Less than 24 hours earlier, Blinken had been in Cairo, preparing to return to Washington after a six-country dash across the Middle East. The visit had started off with a show of U.S. support after the brutal Hamas attack on Oct. 7, followed by talks with Arab allies. But as Israel intensified its bombing campaign in Gaza, Blinken decided to make a U-turn. Cut off from water, food, medicine, and fuel, the enclave was spiraling into a humanitarian crisis. Arriving back in Israel, Blinken conveyed to Netanyahu the anger he had heard from regional leaders and urged him to allow aid into Gaza. In a tense meeting punctuated by an air-raid siren, Netanyahu was intractable. Israel would not tolerate “one drop of water, not one ounce of fuel” across the border, a senior Administration official said. As it grew dark, Blinken and his aides followed Netanyahu from the Kirya, Israel’s version of the Pentagon, to the underground command center. Huddled around two laptops and a mobile printer, in a small room with no cell service, the U.S. team traded proposals with the Israeli cabinet next door. Some came back with Netanyahu’s hand-scribbled edits.
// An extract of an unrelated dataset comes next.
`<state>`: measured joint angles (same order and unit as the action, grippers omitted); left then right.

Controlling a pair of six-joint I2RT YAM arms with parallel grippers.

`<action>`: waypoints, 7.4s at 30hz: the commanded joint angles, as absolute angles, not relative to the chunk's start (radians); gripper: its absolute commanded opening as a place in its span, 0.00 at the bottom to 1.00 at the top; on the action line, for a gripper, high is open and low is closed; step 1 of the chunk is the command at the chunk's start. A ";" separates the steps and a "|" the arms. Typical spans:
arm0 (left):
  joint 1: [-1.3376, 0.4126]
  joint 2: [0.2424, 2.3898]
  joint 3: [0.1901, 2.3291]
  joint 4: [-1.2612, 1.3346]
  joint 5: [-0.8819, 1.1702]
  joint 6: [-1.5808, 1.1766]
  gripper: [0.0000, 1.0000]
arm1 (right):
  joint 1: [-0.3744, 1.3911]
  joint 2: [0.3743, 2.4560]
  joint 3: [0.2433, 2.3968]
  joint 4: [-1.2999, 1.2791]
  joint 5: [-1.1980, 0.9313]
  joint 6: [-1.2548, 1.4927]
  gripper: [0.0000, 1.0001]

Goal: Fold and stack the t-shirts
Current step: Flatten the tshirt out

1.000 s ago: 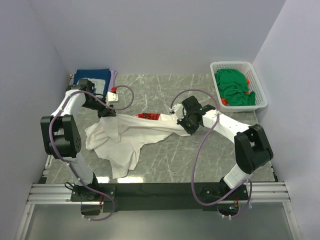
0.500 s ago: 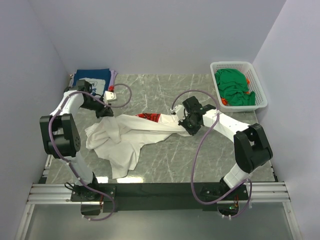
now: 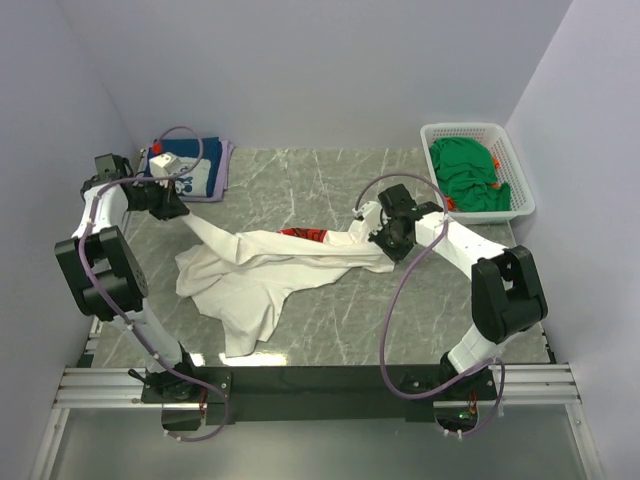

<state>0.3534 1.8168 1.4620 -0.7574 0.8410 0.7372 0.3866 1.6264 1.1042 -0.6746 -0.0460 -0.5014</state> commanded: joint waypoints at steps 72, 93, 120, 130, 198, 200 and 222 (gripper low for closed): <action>0.159 1.658 1.626 -0.747 0.655 0.805 0.01 | 0.302 1.628 1.411 -0.730 0.089 -0.548 0.00; 0.189 1.102 1.705 -0.102 0.244 0.249 0.01 | 0.267 1.210 1.936 -0.614 0.285 -0.580 0.00; 0.189 0.841 1.584 -0.394 0.416 0.494 0.01 | 0.273 0.930 1.565 -0.332 0.236 -0.865 0.00; 0.075 1.001 1.041 -0.385 0.382 0.612 0.01 | 0.281 1.152 1.076 -0.109 0.104 -0.876 0.00; 0.081 2.132 1.554 -0.581 0.150 0.149 0.13 | 0.157 2.048 1.405 -0.868 -0.034 -0.483 0.15; 0.097 2.181 1.621 -0.595 0.126 0.161 0.13 | 0.143 2.075 1.428 -0.883 -0.031 -0.485 0.15; 0.084 1.617 1.146 -0.684 0.403 0.549 0.27 | 0.147 1.770 1.279 -0.954 -0.118 -0.503 0.25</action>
Finally, the Israeli Prime Minister and America’s top diplomat sat down alone. If Israel was going to proceed in its mission to destroy Hamas, it had to allow aid to reach civilians, Blinken told Netanyahu. He also made clear what was hanging in the balance: a visit from President Joe Biden, the prospect of which had leaked to the Israeli media but had yet to be formalized. A visit from Biden represented a critical gesture of support—and significant leverage. At 3 a.m., Blinken went in front of the cameras to announce that Biden would visit the country in two days to reaffirm his “ironclad commitment” to its security—and that Israel had agreed to allow food and medical supplies to reach civilians in Gaza. Five days later, the first 20 trucks rolled in. “Ultimately the logic prevailed,” Blinken told TIME in an interview in his wood-paneled office at the State Department in late December, his voice hoarse after the latest whirlwind trip.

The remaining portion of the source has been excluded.